(Stored entries)
^^^^
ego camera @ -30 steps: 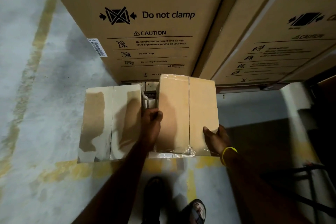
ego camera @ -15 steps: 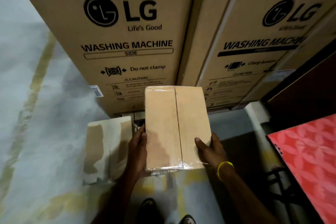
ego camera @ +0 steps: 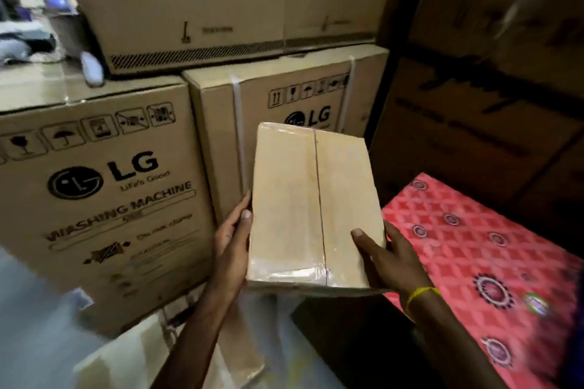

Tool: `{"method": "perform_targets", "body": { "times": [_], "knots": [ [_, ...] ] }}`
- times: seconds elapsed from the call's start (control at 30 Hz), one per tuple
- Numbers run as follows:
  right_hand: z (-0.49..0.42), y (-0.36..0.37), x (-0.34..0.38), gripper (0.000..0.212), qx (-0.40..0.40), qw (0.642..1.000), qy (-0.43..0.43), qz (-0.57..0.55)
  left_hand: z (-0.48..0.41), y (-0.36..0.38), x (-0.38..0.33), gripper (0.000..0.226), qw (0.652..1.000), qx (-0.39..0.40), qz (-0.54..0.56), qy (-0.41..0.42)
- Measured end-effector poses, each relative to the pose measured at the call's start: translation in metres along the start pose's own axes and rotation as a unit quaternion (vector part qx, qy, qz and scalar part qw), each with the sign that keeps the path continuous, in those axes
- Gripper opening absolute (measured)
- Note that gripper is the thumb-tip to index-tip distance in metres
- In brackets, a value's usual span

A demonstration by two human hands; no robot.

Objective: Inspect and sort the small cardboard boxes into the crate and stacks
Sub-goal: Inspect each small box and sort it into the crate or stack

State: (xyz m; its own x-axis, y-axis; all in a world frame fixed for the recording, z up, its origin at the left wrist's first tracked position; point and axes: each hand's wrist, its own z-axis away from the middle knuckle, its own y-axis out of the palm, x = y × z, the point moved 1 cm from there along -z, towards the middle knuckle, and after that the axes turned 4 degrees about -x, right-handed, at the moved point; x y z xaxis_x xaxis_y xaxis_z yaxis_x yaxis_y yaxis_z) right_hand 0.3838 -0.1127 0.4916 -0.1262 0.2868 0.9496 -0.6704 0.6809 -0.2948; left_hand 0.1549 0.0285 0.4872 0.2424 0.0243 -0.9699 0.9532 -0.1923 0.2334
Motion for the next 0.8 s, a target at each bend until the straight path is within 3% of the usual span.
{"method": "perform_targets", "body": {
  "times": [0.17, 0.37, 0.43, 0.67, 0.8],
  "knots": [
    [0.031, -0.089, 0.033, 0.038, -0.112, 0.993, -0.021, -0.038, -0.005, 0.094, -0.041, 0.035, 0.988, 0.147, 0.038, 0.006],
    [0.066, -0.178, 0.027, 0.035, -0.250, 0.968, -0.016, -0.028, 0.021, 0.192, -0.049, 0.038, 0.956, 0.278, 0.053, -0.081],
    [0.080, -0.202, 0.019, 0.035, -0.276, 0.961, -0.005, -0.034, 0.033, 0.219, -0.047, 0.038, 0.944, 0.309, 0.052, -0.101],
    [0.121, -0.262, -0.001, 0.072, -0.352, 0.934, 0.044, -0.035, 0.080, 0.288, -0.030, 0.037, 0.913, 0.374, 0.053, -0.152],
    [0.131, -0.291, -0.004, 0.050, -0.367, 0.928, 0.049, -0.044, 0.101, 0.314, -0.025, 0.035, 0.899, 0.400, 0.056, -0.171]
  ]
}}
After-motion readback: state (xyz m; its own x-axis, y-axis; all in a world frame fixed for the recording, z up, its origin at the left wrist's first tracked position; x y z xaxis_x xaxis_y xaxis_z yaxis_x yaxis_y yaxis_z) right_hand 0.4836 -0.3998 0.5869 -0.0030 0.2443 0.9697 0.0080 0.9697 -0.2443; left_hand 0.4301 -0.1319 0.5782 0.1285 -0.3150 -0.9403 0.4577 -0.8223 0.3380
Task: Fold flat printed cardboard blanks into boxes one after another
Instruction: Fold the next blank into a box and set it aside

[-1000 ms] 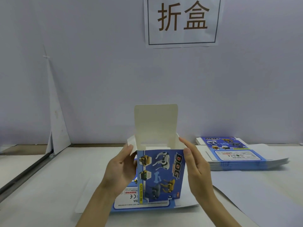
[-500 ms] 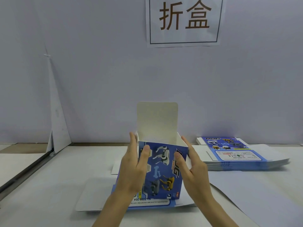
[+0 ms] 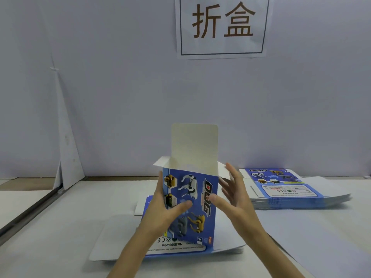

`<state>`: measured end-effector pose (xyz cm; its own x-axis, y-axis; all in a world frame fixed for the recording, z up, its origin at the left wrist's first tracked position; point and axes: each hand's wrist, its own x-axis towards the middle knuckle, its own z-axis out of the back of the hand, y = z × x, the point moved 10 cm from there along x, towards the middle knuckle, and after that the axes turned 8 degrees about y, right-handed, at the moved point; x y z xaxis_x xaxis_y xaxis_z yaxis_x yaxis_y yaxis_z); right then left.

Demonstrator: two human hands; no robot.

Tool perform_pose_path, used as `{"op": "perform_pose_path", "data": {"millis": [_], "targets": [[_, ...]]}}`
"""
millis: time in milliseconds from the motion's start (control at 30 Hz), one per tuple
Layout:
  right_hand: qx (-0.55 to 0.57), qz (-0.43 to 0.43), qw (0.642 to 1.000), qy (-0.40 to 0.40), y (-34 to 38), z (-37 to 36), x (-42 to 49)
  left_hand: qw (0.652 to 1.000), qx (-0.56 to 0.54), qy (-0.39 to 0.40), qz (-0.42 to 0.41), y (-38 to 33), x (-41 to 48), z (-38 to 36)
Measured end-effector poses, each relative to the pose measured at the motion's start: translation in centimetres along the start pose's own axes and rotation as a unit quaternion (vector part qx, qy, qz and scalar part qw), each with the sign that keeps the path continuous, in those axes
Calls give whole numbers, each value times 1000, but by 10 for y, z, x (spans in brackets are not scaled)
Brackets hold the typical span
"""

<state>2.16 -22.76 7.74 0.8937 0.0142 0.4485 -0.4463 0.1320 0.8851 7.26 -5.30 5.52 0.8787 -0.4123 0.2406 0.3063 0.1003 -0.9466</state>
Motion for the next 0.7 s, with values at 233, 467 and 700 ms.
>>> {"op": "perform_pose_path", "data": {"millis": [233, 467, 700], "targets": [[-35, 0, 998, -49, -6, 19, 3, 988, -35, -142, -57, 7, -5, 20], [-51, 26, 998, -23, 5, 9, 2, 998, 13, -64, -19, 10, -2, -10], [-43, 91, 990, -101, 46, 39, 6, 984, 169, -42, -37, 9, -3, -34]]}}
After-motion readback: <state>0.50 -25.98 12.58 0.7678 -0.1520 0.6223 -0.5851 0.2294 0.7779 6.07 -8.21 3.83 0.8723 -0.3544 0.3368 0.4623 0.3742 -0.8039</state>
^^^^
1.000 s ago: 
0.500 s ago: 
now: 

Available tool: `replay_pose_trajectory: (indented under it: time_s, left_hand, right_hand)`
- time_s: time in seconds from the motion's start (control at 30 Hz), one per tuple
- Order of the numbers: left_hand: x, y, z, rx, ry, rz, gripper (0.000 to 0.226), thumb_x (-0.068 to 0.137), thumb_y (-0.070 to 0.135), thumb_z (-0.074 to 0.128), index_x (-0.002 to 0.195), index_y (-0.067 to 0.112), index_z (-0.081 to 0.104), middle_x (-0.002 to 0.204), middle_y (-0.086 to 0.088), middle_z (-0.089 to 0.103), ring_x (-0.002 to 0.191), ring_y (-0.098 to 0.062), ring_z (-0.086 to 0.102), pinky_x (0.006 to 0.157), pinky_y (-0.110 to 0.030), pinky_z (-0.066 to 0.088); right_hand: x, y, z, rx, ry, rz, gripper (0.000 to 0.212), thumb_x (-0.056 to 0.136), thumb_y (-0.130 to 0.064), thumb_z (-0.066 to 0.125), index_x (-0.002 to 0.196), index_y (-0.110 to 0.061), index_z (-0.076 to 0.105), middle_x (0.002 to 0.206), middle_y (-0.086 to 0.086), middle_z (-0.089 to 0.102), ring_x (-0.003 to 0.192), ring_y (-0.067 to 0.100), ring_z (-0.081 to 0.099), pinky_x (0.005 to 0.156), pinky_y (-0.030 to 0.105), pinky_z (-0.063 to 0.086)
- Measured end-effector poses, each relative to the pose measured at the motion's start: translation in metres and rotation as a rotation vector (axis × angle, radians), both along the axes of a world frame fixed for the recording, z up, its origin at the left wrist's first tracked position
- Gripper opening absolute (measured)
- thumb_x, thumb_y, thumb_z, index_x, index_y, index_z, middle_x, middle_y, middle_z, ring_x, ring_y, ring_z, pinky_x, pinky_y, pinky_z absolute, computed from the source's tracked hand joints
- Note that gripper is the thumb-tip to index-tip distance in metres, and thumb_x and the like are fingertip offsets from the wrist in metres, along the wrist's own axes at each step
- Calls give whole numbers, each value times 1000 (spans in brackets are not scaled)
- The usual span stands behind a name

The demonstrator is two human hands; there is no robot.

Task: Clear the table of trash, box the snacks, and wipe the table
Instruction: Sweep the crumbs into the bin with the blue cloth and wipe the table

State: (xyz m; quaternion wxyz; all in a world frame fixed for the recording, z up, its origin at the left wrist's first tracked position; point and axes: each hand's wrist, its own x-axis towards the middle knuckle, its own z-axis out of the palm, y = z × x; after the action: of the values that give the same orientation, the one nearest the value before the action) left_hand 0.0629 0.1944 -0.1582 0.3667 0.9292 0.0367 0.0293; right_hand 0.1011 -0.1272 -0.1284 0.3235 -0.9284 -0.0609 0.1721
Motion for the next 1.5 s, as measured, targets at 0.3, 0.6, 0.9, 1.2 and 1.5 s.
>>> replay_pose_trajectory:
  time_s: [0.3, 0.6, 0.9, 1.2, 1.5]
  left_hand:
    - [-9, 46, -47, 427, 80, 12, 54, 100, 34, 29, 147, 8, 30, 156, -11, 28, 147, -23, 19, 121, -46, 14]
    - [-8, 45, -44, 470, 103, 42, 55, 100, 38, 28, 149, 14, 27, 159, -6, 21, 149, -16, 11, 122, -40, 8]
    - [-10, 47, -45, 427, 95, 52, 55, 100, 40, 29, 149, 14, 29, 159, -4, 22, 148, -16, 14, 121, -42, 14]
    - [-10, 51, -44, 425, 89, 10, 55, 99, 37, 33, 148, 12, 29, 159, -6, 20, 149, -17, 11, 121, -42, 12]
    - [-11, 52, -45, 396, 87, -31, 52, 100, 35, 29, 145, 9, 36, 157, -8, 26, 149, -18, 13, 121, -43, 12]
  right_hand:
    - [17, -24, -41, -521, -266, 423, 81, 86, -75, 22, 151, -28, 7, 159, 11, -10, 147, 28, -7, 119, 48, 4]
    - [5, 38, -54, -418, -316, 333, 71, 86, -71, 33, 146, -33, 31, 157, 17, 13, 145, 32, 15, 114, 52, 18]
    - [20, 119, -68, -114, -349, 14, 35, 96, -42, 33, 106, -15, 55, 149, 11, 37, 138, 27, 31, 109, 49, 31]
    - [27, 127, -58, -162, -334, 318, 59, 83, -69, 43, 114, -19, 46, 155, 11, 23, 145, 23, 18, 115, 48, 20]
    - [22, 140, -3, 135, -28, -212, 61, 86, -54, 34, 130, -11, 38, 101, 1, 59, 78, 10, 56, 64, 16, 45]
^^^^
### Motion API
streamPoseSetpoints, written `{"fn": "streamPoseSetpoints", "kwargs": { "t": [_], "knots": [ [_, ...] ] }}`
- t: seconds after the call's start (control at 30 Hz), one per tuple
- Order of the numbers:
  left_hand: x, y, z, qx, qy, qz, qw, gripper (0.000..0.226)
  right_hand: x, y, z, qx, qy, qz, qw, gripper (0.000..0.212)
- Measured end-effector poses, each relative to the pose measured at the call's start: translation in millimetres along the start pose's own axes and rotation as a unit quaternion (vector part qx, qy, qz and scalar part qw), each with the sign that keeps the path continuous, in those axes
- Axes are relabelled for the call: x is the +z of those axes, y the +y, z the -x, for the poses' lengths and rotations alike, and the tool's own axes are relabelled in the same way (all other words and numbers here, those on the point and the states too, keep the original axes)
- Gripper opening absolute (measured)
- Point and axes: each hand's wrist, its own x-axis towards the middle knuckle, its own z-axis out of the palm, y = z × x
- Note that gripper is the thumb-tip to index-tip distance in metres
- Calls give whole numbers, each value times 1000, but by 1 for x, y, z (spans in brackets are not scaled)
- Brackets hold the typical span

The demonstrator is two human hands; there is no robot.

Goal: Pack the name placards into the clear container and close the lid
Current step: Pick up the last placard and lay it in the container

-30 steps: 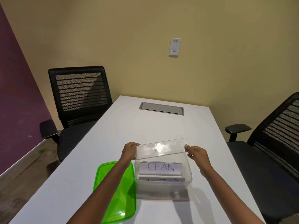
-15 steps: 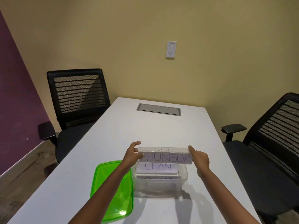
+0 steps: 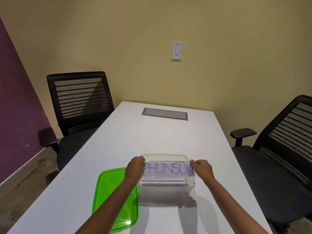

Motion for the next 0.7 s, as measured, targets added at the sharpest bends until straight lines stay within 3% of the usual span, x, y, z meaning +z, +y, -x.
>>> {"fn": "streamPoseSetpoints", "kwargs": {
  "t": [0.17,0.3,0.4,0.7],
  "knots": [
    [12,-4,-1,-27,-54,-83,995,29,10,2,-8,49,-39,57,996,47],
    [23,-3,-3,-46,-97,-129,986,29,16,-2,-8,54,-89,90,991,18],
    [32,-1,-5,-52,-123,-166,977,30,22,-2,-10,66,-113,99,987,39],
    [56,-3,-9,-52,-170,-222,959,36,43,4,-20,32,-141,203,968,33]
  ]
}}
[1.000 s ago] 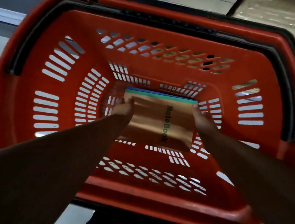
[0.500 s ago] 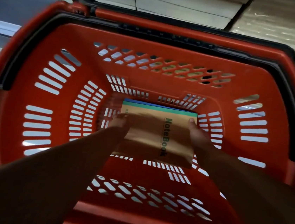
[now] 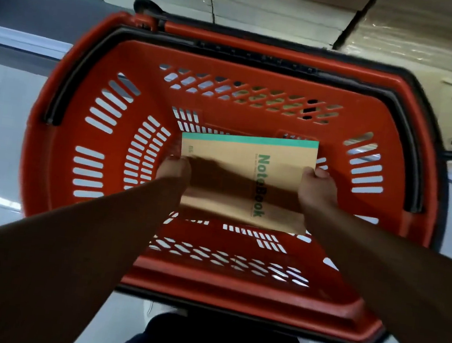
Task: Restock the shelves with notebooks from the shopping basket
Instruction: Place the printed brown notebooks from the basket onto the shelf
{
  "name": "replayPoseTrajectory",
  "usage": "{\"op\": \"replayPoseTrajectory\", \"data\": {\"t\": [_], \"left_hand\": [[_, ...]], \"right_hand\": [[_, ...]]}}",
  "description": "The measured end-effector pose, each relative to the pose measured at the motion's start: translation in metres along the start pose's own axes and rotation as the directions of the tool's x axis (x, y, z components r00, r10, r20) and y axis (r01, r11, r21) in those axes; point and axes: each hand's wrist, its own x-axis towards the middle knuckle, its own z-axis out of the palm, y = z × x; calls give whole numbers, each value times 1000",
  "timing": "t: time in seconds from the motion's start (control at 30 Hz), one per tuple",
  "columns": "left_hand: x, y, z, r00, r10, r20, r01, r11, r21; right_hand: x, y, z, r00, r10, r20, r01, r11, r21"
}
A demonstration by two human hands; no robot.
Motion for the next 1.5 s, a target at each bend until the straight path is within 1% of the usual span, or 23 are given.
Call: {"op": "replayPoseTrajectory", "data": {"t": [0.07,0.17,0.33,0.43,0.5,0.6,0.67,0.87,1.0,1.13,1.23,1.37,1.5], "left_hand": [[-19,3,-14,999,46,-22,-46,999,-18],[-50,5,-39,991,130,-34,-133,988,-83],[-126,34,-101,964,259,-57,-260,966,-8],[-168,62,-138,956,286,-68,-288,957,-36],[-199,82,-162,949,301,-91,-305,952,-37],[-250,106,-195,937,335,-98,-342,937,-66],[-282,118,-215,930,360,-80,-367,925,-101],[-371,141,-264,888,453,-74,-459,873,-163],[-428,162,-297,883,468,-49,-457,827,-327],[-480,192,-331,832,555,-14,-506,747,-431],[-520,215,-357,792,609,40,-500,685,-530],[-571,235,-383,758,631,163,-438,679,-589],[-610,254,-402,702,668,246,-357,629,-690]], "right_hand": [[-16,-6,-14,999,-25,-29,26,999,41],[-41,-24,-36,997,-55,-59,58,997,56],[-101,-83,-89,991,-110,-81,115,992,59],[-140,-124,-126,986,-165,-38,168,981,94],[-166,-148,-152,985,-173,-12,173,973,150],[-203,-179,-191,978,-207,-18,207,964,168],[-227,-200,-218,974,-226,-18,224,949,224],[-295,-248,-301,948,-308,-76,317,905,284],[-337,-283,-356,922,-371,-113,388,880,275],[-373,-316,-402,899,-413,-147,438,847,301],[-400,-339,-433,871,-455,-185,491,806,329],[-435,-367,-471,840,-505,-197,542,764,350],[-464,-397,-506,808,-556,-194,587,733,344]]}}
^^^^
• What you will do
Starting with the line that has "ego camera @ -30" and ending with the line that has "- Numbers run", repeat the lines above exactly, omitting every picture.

• Finished task
ego camera @ -30 steps: 
ego camera @ -15 steps: 
ego camera @ +0 steps: 

Tool: `{"method": "perform_targets", "body": { "times": [_], "knots": [ [_, ...] ] }}`
- times: seconds elapsed from the call's start (control at 30 Hz), one per tuple
- Numbers run as follows:

This response contains the complete answer.